16. In view of the above discussion, I answer the substantial questions in favour of the respondents and the Second Appeal, therefore, must fail.
17. Coming to the cross objection under Order XLI Rule 22, the respondents have preferred this cross objection basically being aggrieved and dissatisfied by refusal by the district court to grant any mesne profits.
18. True it is that as laid down in the matter of Bhagwati Prasad (supra), direction for payment of future mesne profit or damages must accompany a decree for ejectment. However, this is a suit for partition and separate possession of a joint family property. The parties to the suit being the co-owners the possession of each one of them has to be regarded as possession for and on behalf of all.
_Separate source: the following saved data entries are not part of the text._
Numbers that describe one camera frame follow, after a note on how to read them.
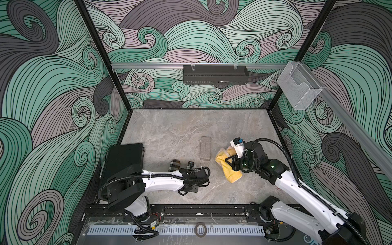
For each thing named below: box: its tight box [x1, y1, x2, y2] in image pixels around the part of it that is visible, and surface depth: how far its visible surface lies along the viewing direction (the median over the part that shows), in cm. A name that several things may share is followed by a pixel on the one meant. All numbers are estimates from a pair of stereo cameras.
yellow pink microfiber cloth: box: [214, 145, 243, 184], surface depth 74 cm
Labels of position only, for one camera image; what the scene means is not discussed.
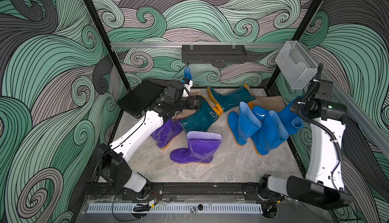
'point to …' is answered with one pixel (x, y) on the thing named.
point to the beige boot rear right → (274, 103)
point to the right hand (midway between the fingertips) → (299, 107)
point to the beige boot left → (184, 113)
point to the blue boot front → (270, 135)
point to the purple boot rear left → (166, 133)
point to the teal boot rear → (221, 101)
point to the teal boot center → (202, 119)
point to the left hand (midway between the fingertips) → (198, 97)
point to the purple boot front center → (202, 148)
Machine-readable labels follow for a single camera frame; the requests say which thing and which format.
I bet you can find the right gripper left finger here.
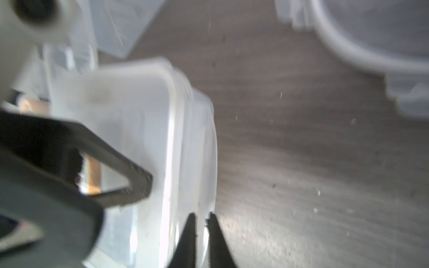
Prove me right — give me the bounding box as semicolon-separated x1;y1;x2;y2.
167;213;197;268

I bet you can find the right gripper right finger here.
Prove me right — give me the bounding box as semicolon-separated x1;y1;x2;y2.
206;212;237;268

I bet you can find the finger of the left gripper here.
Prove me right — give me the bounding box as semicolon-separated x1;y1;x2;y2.
1;111;153;208
1;151;104;268

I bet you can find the square clear lunch box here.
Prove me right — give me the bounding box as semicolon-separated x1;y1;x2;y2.
49;58;217;268

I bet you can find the tall rectangular clear lunch box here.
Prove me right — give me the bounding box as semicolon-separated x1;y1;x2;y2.
78;0;166;59

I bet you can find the round clear lunch box lid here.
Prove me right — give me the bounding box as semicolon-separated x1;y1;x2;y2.
275;1;429;119

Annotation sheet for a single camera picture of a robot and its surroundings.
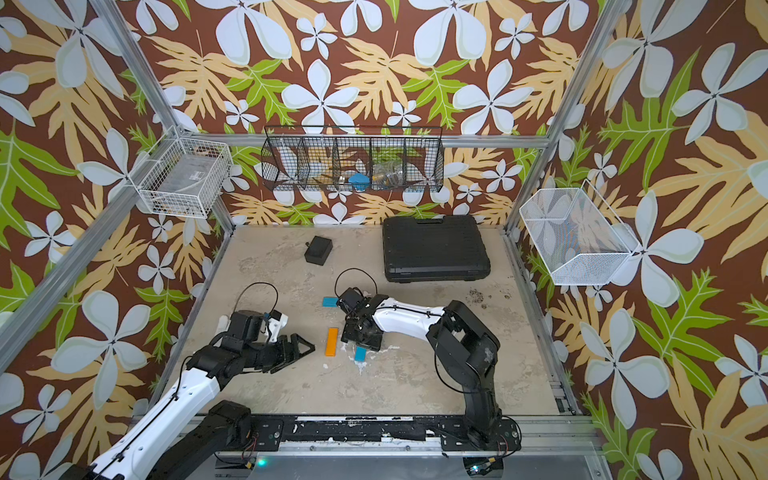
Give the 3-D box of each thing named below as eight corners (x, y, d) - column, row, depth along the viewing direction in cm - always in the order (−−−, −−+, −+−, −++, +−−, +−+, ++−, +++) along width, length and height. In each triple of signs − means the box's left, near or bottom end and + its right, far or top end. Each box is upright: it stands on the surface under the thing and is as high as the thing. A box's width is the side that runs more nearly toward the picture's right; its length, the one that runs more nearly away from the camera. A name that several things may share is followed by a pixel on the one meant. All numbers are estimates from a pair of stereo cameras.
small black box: (306, 262, 112) (304, 254, 108) (317, 243, 118) (315, 234, 114) (322, 266, 111) (320, 257, 106) (332, 247, 117) (330, 238, 113)
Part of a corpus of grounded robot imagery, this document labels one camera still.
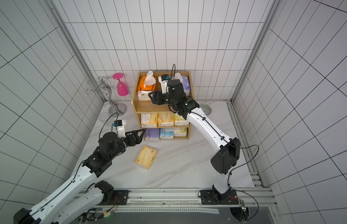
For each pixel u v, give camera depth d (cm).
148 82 75
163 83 65
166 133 92
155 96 65
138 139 66
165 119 80
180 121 80
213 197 65
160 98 64
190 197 74
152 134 91
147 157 83
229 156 44
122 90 104
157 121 81
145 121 79
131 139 65
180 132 92
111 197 69
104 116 103
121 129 66
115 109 113
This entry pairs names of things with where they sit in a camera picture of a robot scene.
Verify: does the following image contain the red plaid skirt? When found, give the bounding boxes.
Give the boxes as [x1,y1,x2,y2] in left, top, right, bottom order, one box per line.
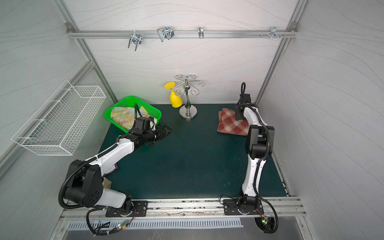
[217,108,250,136]

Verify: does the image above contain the pastel floral skirt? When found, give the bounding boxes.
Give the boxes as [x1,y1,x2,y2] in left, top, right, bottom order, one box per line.
[110,107,135,131]

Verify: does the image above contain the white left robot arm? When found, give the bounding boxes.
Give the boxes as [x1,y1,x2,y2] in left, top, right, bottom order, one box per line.
[58,125,172,210]

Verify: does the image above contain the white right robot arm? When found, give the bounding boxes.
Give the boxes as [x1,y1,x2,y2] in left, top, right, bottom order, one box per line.
[237,104,275,215]

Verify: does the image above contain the chrome cup holder stand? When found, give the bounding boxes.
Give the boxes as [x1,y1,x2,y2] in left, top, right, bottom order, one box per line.
[172,75,205,121]

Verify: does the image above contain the yellow plastic goblet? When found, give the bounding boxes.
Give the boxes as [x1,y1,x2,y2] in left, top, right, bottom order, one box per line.
[165,82,183,108]

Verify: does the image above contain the green plastic basket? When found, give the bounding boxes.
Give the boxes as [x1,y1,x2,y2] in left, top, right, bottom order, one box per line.
[104,96,162,133]

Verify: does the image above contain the purple snack packet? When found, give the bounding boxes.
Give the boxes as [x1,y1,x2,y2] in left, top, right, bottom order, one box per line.
[103,164,119,177]

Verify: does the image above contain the brown capped bottle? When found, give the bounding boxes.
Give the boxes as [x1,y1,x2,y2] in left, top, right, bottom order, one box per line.
[102,178,112,189]

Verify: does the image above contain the metal hook clamp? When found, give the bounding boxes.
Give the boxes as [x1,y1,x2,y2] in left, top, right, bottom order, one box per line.
[198,27,204,39]

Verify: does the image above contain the metal u-bolt clamp left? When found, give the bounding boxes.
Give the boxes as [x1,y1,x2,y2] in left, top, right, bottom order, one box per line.
[128,32,142,51]

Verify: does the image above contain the metal u-bolt clamp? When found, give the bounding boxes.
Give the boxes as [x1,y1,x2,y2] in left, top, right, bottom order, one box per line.
[128,32,142,51]
[157,27,175,42]

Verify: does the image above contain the metal u-bolt clamp middle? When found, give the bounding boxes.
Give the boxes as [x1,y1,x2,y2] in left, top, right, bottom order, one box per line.
[157,27,175,42]

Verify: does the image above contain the white vent strip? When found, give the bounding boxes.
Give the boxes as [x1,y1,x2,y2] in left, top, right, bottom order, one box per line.
[67,218,244,231]

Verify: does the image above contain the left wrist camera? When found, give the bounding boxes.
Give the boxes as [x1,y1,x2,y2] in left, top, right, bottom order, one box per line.
[133,117,156,132]

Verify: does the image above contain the metal bracket right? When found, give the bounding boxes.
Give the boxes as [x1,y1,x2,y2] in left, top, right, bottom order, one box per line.
[260,27,287,39]

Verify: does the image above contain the white wire basket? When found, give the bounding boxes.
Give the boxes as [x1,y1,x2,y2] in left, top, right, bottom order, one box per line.
[11,80,106,156]

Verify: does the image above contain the aluminium crossbar rail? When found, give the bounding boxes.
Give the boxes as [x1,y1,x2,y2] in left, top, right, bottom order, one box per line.
[67,29,299,39]

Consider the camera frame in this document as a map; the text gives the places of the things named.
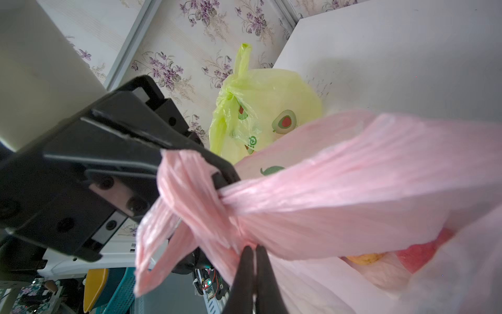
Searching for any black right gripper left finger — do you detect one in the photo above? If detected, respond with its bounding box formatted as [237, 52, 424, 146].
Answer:
[222, 246, 254, 314]

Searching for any pink peach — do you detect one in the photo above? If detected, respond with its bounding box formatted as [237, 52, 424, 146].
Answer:
[396, 228, 454, 273]

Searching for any yellow-green plastic bag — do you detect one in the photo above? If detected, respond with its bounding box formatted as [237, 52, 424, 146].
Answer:
[209, 44, 322, 164]

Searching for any pink plastic bag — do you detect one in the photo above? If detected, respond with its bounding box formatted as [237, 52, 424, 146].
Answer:
[134, 111, 501, 313]

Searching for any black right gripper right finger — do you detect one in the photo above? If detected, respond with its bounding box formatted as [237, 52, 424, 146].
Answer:
[256, 245, 288, 314]

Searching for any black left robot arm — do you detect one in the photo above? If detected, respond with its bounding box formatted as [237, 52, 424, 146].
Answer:
[1, 75, 239, 279]

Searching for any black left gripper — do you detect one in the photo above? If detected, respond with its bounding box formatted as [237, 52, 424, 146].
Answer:
[1, 75, 240, 262]

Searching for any teal plastic basket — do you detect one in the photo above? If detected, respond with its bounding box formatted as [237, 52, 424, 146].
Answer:
[94, 268, 135, 314]

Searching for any red-yellow wrinkled peach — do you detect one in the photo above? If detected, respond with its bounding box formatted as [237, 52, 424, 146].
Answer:
[346, 253, 386, 266]

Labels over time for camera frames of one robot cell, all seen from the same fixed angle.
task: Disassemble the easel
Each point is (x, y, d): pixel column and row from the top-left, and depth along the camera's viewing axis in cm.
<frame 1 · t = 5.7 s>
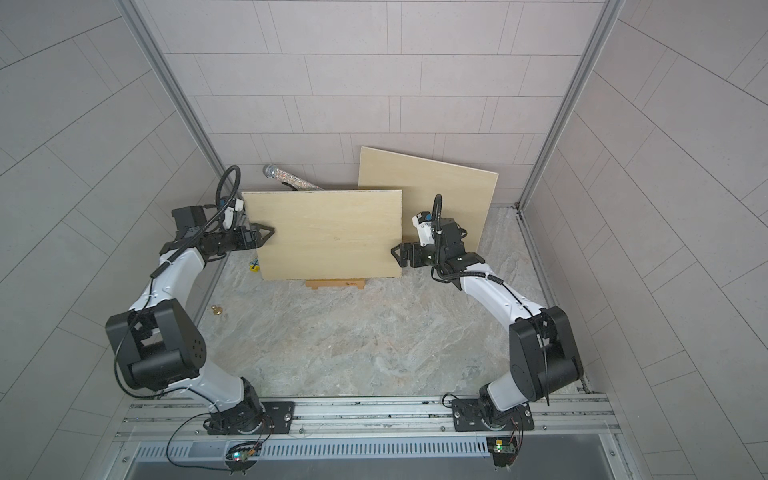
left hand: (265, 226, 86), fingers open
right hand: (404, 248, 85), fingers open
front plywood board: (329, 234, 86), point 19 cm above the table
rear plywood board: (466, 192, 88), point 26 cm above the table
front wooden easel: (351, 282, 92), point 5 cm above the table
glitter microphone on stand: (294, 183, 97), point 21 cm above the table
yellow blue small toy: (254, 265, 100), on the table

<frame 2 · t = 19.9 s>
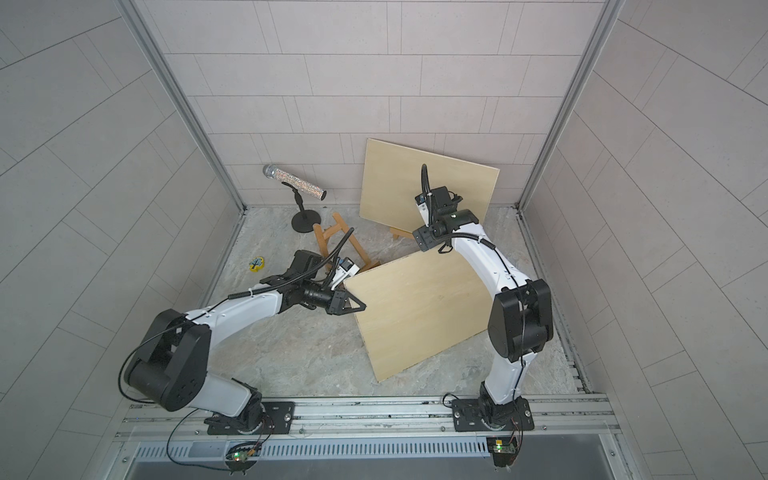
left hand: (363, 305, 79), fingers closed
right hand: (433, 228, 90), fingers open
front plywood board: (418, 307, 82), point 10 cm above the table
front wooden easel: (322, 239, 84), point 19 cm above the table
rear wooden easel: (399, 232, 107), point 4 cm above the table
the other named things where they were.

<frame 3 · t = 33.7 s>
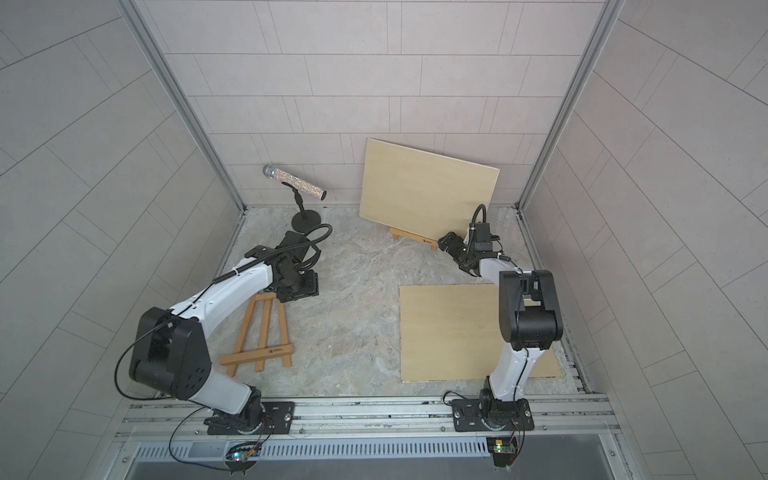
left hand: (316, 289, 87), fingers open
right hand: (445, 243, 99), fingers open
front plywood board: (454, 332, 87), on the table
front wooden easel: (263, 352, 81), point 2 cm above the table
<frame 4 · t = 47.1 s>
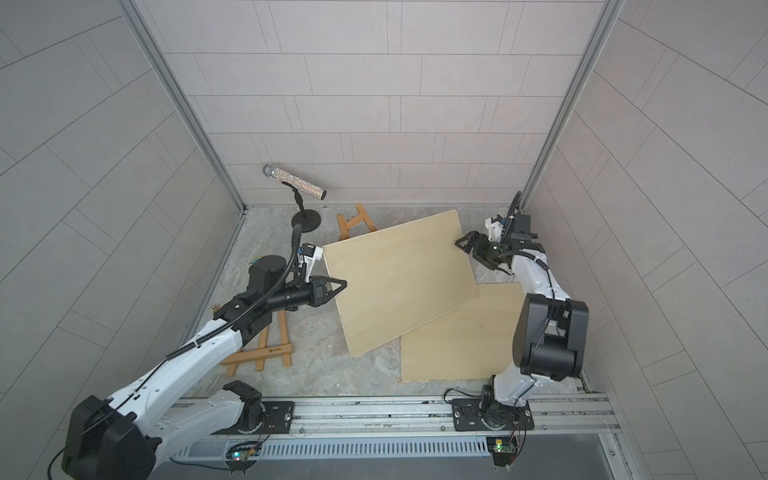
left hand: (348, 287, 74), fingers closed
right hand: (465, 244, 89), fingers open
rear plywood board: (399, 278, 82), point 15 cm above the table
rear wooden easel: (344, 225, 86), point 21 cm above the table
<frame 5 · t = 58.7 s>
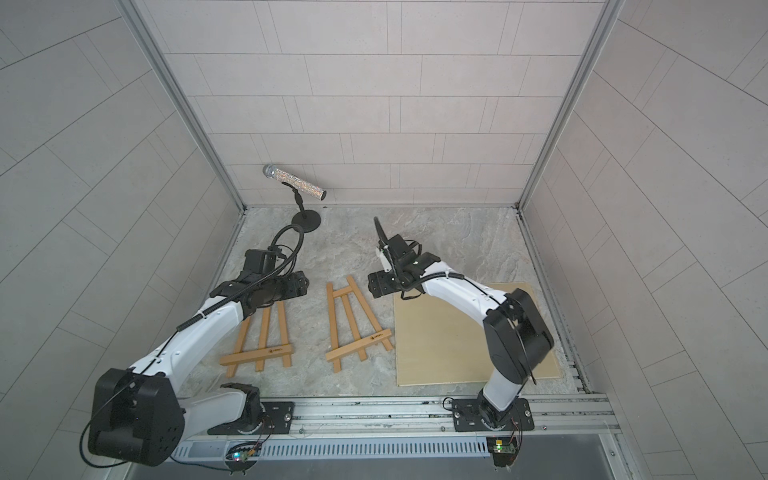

There is absolutely no evidence to show that the respondents were completely excluded from receiving any yield from the suit property and the entire usufructs were being enjoyed by the appellant to their exclusion. At least there is no such finding recorded by the trial court or the lower appellate court. The respondents, therefore, are not entitled to take benefit from the decision in the matter of Bhagwati Prasad (supra). Consequently even the cross objection is liable to be dismissed.
19. The appeal as well as the cross objection are dismissed with costs.
20. Pending civil application is disposed of.
21. Learned advocate Mr. Yawalkar submits that the operation of this judgment be stayed for a reasonable time.
22. Considering the nature of the dispute, the execution shall stand stayed to the extent of actual delivery of possession till 15.07.2022.